Task requirements:
Return the data below exactly, stopping after the line with "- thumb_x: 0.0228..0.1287".

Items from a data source
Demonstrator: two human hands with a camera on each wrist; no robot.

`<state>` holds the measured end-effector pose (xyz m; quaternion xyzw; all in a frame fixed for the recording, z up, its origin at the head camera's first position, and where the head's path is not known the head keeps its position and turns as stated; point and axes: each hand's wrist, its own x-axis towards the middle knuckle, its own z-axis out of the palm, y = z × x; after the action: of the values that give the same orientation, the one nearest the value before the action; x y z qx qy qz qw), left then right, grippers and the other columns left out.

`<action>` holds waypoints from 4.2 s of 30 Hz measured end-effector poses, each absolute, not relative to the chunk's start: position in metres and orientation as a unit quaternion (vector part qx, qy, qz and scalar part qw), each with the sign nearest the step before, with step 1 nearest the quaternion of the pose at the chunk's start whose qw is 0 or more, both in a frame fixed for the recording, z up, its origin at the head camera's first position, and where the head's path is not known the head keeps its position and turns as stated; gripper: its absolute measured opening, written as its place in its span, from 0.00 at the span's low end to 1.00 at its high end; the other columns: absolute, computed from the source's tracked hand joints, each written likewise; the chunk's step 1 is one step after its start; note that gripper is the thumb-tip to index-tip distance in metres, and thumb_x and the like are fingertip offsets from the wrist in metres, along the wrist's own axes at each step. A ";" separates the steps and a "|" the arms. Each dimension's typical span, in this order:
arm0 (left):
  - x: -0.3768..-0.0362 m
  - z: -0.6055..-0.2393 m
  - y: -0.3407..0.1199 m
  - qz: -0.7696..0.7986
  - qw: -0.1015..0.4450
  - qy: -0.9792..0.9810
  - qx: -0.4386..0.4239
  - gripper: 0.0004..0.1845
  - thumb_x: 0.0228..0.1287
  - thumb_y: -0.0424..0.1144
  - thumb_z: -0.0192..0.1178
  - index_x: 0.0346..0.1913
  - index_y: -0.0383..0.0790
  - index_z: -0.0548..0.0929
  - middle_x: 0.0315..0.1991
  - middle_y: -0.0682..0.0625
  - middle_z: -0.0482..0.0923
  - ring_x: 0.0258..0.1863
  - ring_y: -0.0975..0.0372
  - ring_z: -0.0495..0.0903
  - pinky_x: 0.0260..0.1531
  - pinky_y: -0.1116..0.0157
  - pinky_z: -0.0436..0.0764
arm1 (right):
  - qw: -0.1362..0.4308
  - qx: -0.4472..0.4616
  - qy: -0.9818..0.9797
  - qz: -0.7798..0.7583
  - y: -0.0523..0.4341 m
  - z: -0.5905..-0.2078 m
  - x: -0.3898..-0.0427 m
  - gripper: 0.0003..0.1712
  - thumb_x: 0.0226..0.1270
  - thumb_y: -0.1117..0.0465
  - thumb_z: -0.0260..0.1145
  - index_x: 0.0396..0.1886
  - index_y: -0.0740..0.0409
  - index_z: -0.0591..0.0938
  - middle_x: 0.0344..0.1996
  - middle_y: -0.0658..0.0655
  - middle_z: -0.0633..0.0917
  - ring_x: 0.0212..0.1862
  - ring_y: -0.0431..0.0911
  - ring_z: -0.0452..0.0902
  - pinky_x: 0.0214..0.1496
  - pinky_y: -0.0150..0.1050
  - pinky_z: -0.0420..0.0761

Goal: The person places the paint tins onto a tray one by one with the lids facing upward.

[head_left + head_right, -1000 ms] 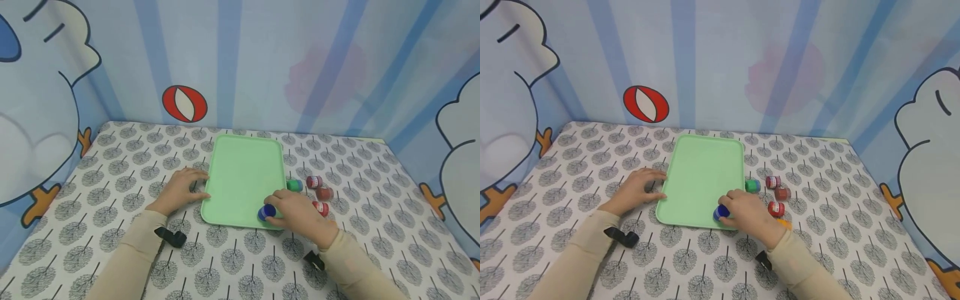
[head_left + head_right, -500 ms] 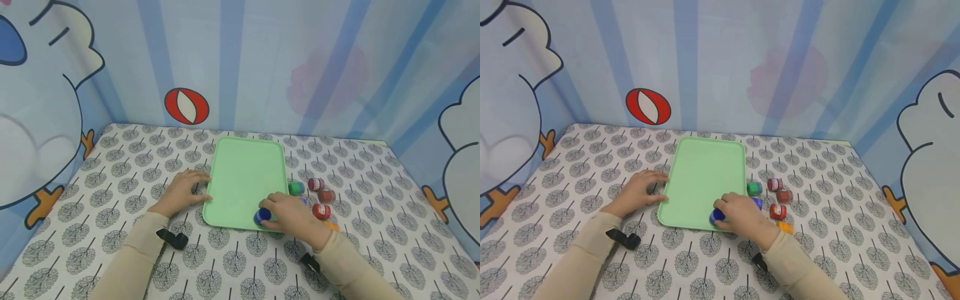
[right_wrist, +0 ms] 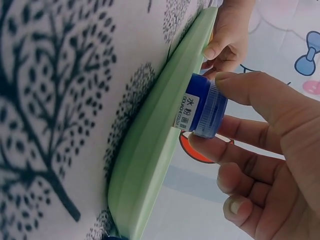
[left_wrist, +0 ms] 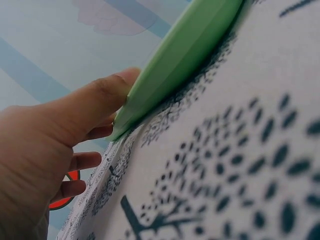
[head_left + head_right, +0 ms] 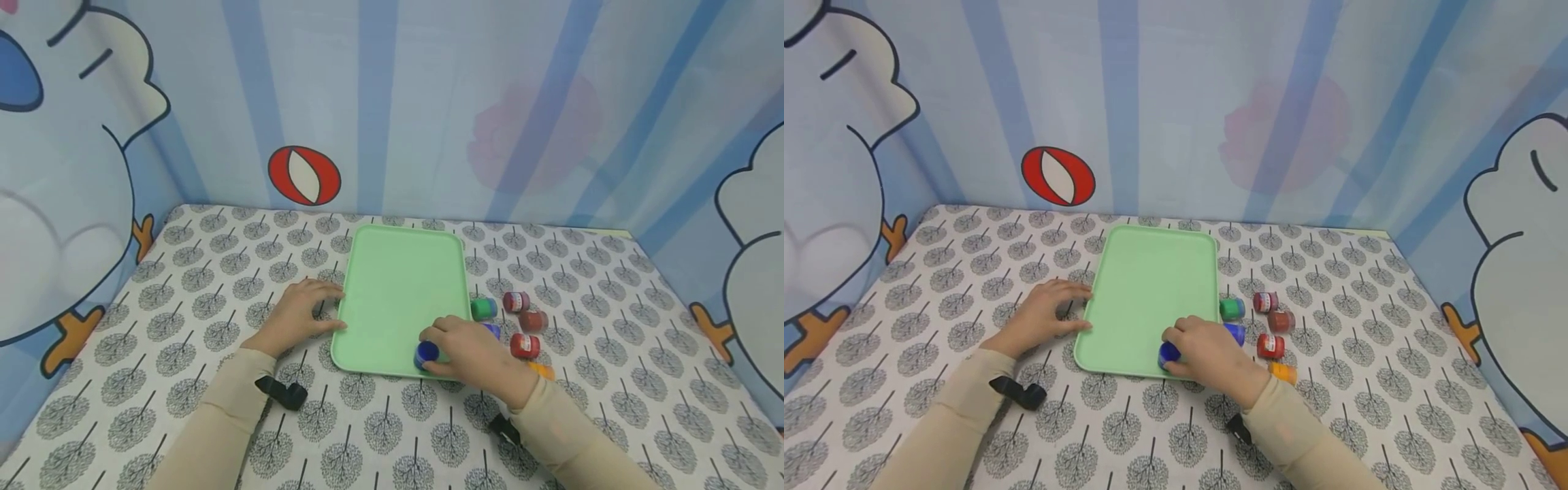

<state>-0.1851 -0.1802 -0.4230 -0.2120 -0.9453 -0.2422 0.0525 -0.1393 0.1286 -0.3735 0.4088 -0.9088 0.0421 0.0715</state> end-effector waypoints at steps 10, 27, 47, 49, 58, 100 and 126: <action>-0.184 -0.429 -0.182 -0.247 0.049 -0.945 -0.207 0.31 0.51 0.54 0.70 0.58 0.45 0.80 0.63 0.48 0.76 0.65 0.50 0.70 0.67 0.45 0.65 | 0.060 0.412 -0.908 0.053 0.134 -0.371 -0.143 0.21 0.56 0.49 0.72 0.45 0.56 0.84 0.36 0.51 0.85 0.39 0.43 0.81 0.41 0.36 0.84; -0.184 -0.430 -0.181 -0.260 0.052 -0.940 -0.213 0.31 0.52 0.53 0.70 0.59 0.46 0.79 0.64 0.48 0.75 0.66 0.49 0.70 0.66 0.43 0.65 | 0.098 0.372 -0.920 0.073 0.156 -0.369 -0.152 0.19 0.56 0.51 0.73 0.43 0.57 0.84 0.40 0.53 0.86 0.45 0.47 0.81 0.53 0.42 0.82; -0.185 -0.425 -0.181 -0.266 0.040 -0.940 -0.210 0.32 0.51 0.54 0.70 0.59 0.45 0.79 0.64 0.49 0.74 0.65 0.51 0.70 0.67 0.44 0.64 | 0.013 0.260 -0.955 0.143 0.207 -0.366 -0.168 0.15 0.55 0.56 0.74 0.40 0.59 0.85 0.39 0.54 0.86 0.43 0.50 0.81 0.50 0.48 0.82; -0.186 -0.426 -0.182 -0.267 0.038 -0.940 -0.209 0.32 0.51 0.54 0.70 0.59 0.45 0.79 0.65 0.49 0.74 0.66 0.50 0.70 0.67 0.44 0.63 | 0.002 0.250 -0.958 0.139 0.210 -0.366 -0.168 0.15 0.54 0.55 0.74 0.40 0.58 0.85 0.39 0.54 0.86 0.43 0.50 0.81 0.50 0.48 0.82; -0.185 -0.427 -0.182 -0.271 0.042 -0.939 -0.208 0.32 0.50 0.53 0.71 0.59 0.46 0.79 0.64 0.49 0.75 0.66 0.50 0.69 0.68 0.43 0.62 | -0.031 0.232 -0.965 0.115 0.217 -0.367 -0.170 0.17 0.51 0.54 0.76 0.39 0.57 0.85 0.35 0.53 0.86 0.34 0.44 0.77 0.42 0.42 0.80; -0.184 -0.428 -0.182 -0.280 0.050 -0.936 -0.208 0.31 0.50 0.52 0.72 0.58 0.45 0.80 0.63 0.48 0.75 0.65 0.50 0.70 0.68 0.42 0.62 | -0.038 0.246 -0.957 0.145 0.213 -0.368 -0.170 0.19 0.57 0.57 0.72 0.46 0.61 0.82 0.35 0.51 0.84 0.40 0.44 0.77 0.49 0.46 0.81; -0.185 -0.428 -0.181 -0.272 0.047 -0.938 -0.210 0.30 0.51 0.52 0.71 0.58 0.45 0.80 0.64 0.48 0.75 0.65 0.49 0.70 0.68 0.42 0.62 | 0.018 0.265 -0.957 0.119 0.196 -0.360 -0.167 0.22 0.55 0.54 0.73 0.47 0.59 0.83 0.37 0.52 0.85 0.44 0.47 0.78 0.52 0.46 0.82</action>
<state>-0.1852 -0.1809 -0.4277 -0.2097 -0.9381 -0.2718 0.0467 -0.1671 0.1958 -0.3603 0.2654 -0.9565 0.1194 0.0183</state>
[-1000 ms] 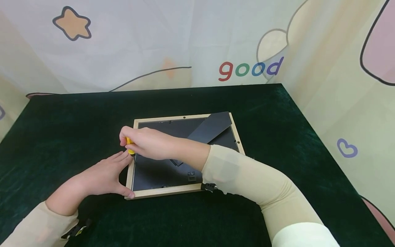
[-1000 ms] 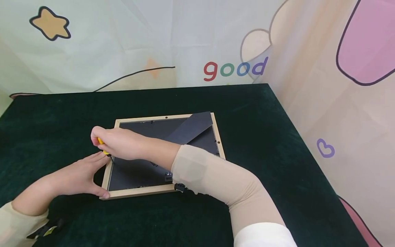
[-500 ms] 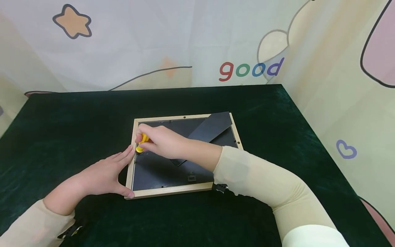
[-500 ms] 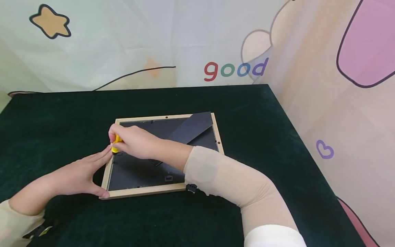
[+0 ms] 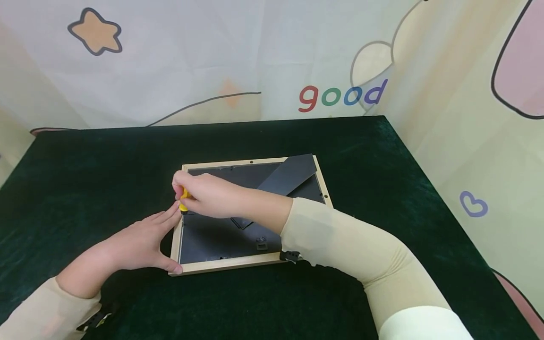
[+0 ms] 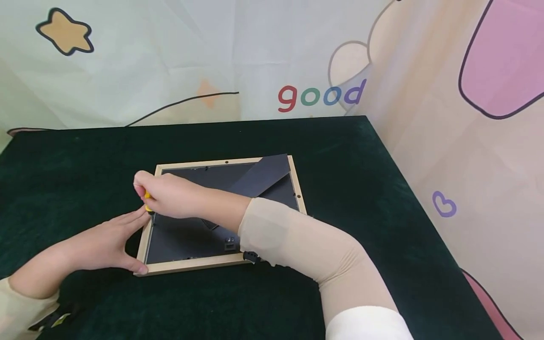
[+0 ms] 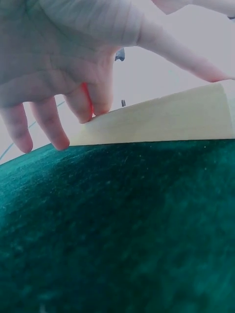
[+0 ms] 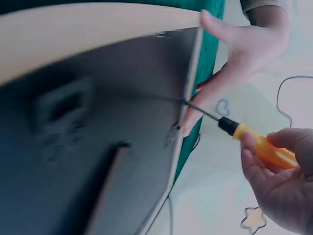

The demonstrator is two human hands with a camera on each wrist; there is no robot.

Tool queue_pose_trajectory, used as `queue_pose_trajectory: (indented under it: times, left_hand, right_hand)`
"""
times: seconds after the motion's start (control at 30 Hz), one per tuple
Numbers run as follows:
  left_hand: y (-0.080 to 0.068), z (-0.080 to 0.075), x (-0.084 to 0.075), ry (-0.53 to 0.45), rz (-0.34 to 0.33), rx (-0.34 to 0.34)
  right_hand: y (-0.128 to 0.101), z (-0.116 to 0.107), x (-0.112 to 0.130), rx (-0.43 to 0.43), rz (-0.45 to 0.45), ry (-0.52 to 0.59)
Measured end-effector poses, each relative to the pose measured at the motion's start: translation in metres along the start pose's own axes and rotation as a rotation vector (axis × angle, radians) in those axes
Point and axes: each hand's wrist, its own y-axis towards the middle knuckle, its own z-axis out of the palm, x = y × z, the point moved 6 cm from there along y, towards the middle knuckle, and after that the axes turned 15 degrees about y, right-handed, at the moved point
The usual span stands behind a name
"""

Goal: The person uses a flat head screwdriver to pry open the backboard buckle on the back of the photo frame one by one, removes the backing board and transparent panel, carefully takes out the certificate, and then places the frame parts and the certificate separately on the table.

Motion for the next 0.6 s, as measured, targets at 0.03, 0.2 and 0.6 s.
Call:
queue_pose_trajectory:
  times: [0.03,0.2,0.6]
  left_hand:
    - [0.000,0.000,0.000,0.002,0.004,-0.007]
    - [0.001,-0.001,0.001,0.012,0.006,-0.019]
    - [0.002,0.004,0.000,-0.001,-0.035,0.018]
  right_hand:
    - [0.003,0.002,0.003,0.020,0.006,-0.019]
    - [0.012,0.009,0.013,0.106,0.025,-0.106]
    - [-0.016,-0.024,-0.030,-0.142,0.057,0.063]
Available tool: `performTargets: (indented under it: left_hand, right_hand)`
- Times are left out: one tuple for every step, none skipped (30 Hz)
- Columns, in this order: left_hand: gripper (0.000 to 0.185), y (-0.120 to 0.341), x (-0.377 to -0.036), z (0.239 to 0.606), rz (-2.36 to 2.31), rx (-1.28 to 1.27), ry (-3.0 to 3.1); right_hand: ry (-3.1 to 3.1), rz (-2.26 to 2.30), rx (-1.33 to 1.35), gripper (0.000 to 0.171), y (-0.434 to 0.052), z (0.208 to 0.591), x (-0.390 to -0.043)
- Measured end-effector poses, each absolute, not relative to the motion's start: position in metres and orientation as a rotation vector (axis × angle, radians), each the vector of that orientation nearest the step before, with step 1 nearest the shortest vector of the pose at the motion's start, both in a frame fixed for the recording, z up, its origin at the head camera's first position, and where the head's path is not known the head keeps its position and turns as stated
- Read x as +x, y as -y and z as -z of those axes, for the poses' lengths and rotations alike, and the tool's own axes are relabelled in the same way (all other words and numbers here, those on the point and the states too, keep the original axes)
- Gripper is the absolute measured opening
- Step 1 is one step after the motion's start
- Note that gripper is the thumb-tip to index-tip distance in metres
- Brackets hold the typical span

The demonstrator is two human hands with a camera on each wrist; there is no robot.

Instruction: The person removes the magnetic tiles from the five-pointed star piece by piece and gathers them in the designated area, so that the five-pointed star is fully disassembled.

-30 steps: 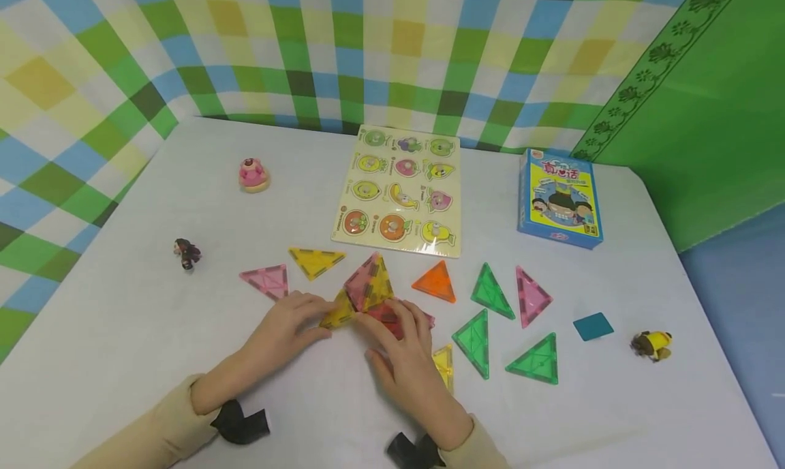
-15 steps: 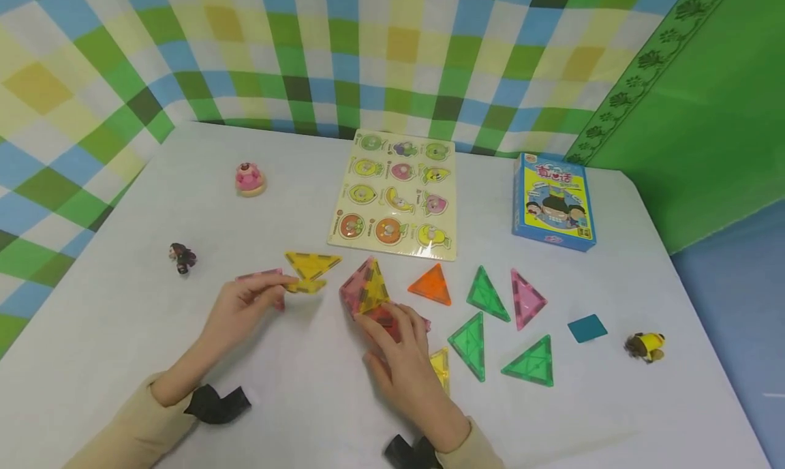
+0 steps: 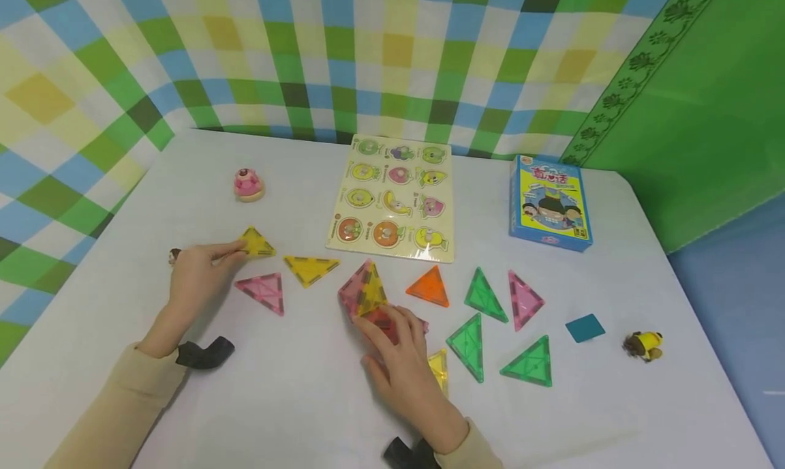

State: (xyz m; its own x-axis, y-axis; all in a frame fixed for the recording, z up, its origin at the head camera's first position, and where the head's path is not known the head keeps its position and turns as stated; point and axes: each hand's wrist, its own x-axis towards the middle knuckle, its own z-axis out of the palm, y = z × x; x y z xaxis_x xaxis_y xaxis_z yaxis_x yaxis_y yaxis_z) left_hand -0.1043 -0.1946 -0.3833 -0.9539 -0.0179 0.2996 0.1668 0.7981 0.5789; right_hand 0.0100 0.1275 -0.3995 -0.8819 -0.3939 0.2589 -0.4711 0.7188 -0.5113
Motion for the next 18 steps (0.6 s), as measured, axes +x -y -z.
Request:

Answer to this exercise:
Demonstrator: two human hands with a camera on each wrist; no robot.

`<state>` holds the measured end-effector pose (xyz m; quaternion xyzw; all in a frame fixed for the recording, z up, its origin at the head camera's first position, and where the head's path is not known the head keeps its position and turns as stated; point and axes: each hand's wrist, its own x-axis towards the middle knuckle, its own z-axis out of the palm, y = z × x; after the action: of the values that give the same orientation, the one nearest the value before the action; x y z qx qy qz qw), left then right, grippers and the other columns left out.

`<action>` holds waypoints from 4.2 s of 30 Hz measured end-effector poses, each absolute, not relative to the chunk's start: position in metres and orientation as a unit quaternion (vector part qx, qy, qz and scalar part qw), each with the sign nearest the step before, with step 1 nearest the quaternion of the pose at the chunk's start whose qw is 0 or more, both in a frame fixed for the recording, z up, its origin at the head camera's first position, and where the head's path is not known the head keeps its position and turns as stated; gripper: its absolute measured opening, written as its place in its span, from 0.00 at the span's low end to 1.00 at its high end; the other columns: absolute, computed from the source's tracked hand joints, each written likewise; the chunk's step 1 is one step after its start; note that gripper is the thumb-tip to index-tip distance in metres, and thumb_x and the like are fingertip offsets from the wrist in metres, along the wrist's own axes at each step. A ";" separates the steps and a "|" the arms. Each dimension's typical span, in this order:
arm0 (left):
  - x: -0.3768..-0.0362 m
  - z: -0.6055..-0.2393 m
  - y: -0.3407..0.1199 m
  - qz: -0.7696..0.7986
  - qw: -0.1015..0.4450
  - qy: -0.9792..0.9810
  - qx: -0.4386..0.4239
  - gripper: 0.0004..0.1845
  - thumb_x: 0.0228..0.1287

The exercise requires nothing further.